Beneficial effect of proteinase inhibitors on early breaking strength of intestinal anastomoses.

作者信息

Högström H, Haglund U, Zederfeldt B

出版信息

Acta Chir Scand. 1985;151(6):529-32.

PMID:3911697
Abstract

Rats were subjected to end-to-end anastomosis of the small intestine. The breaking strength was measured in different groups immediately after suture and after 24, 72 and 120 h. Tiopronin (Thiola), soya-bean trypsin inhibitor (STI), or saline solution, was given by continuous intravenous infusion during the test periods. In the saline groups there was a marked decrease in breaking strength at 24 and 72 h. Most of the strength was restored at 120 h. The metalloproteinase inhibitor tiopronin, which in a previous study had diminished the decrease in breaking strength at 24 h, was without effect at 72 h. Rats given STI, which is a group-specific serine proteinase inhibitor, had substantially higher values of breaking strength than saline-treated controls at 24 and 72 h. At 120 h no difference was found.

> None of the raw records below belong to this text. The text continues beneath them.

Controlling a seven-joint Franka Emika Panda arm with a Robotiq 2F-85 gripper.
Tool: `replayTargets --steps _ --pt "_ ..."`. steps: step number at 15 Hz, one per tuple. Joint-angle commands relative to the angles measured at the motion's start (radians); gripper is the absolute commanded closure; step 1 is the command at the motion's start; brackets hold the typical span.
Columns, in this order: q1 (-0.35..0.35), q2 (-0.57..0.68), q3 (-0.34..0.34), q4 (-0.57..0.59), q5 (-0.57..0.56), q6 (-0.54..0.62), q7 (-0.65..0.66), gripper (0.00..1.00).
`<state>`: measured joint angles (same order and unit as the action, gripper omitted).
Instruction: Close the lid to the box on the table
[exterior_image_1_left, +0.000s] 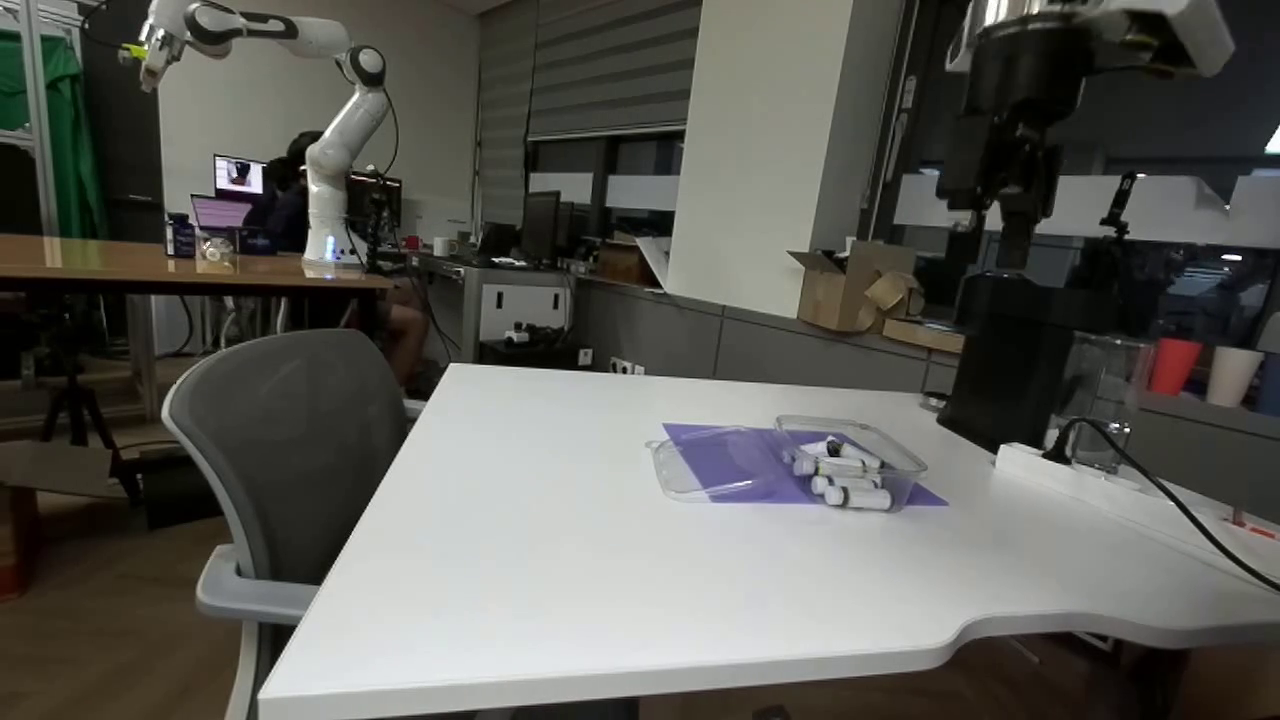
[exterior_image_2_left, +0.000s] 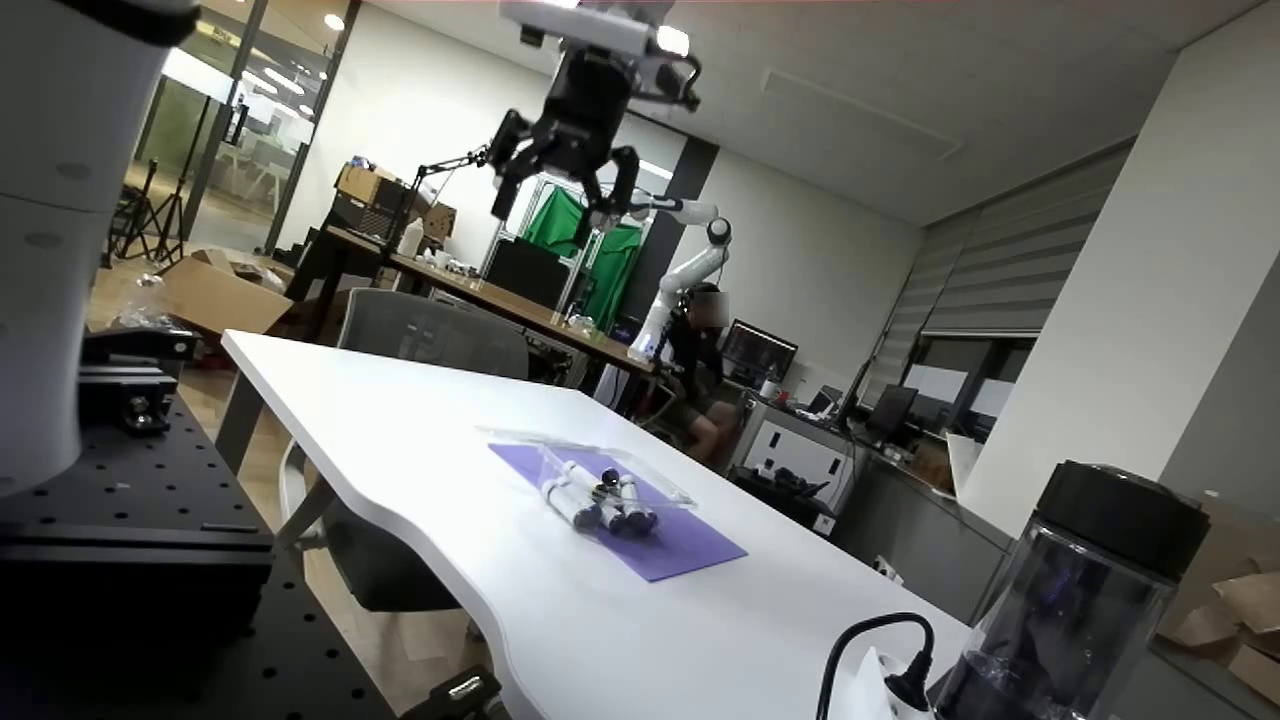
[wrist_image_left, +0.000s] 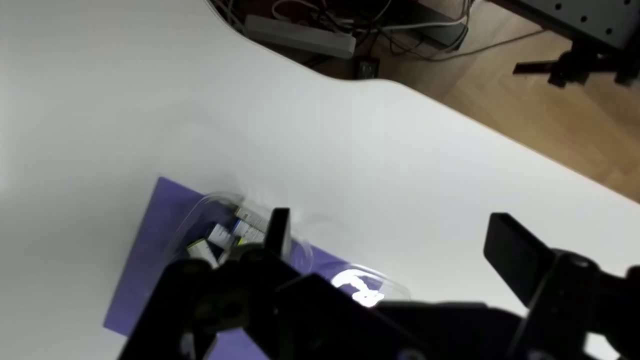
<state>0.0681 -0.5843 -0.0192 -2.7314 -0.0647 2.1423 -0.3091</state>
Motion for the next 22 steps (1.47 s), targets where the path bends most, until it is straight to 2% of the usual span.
replayTargets --steps 1,2,3,4,8,17,22 --pt "0.037 0.068 0.065 -0.125 -0.098 0.127 -0.007 0.0" --pt "0.037 0.159 0.089 -0.065 -0.14 0.14 0.001 0.0" --pt "0.023 0.183 0.122 -0.086 -0.203 0.156 0.039 0.0" --pt "0.043 0.114 0.074 -0.087 -0.133 0.117 0.004 0.0" --pt "0.041 0.198 0.105 -0.078 -0.182 0.147 0.017 0.0" --pt "0.039 0.198 0.105 -0.074 -0.191 0.147 0.017 0.0" --pt "0.027 0.298 0.21 -0.073 -0.486 0.247 0.069 0.0"
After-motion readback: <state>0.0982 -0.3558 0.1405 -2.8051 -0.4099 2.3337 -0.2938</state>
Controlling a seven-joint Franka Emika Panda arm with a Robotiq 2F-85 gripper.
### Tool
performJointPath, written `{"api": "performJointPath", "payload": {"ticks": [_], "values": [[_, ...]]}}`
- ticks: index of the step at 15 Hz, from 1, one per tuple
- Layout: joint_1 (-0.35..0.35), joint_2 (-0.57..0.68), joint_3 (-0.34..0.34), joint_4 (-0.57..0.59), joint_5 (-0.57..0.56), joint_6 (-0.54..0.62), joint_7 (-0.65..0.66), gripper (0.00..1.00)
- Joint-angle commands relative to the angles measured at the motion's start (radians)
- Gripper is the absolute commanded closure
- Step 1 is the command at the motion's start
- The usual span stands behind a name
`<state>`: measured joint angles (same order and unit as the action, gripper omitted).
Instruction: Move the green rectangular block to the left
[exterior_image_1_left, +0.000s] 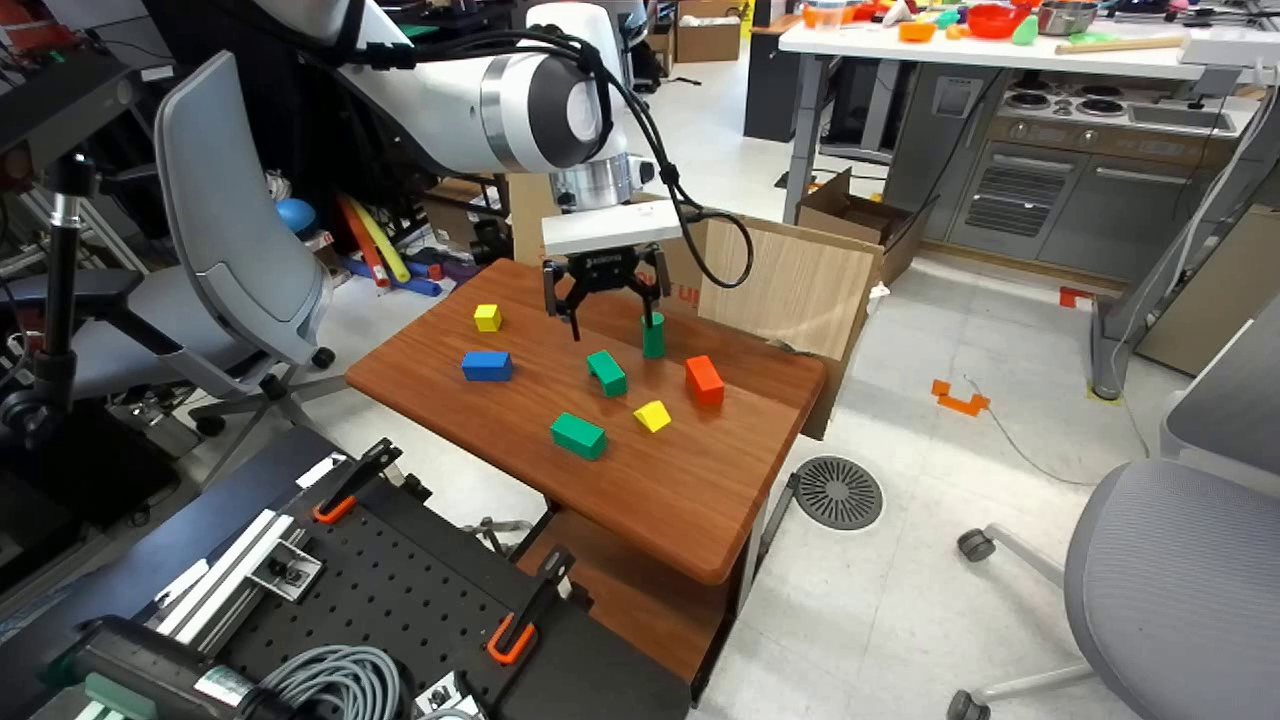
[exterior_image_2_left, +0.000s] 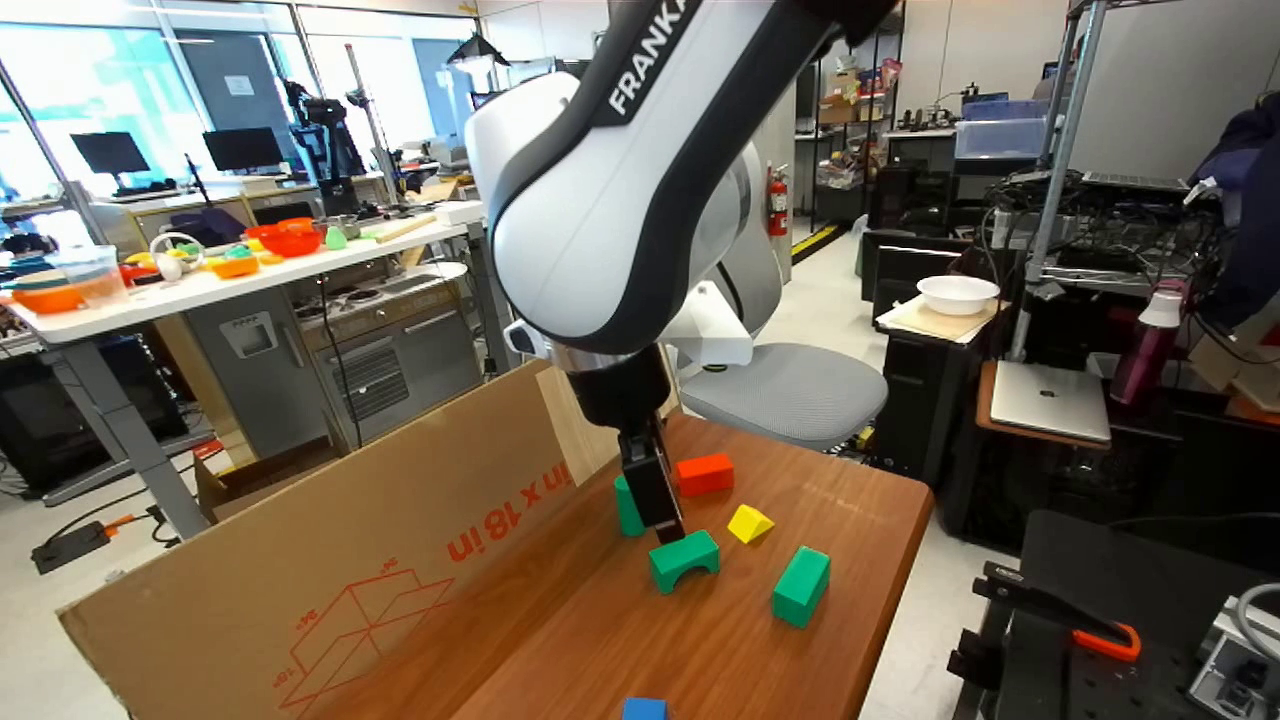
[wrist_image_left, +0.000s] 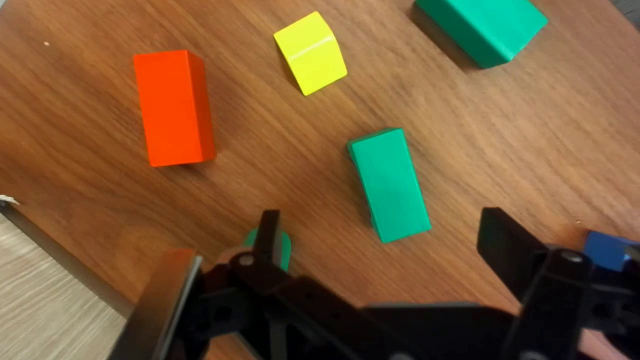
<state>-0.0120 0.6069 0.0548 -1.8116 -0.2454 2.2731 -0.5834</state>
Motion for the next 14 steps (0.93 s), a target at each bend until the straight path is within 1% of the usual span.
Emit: {"api": "performJointPath", "payload": {"ticks": [1, 10, 11, 12, 13, 14], "values": [[-0.015, 0.035, 0.024, 0.03, 0.021, -0.034, -0.011, 0.0], [0.0, 0.121, 0.021, 0.076, 0.0, -0.036, 0.005, 0.0], [0.0, 0.128, 0.023, 0.083, 0.002, -0.041, 0.005, 0.25], [0.003, 0.134, 0.023, 0.089, 0.0, -0.042, 0.007, 0.26], [0.005, 0.139, 0.024, 0.093, -0.001, -0.044, 0.007, 0.32], [0.007, 0.141, 0.024, 0.096, -0.003, -0.043, 0.008, 0.42]]}}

Since the postoperative decrease in breaking strength could be attenuated by proteinase inhibitors, it seems to be due to proteinase activities. STI-treatment did not impair subsequent gain in mechanical strength during the fibroplasia period.

摘要

将大鼠进行小肠端端吻合术。在缝合后以及24、72和120小时后,对不同组的抗张强度进行测量。在测试期间,通过持续静脉输注给予硫普罗宁(巯基丙酰甘氨酸)、大豆胰蛋白酶抑制剂(STI)或生理盐水。在生理盐水组中,24和72小时时抗张强度显著降低。120小时时大部分强度得以恢复。金属蛋白酶抑制剂硫普罗宁在先前的一项研究中可减少24小时时抗张强度的降低,但在72小时时无效。给予STI(一种组特异性丝氨酸蛋白酶抑制剂)的大鼠在24和72小时时的抗张强度值显著高于生理盐水处理的对照组。在120小时时未发现差异。由于蛋白酶抑制剂可减轻术后抗张强度的降低,因此似乎是由于蛋白酶活性所致。STI处理并未损害随后在纤维增生期机械强度的增加。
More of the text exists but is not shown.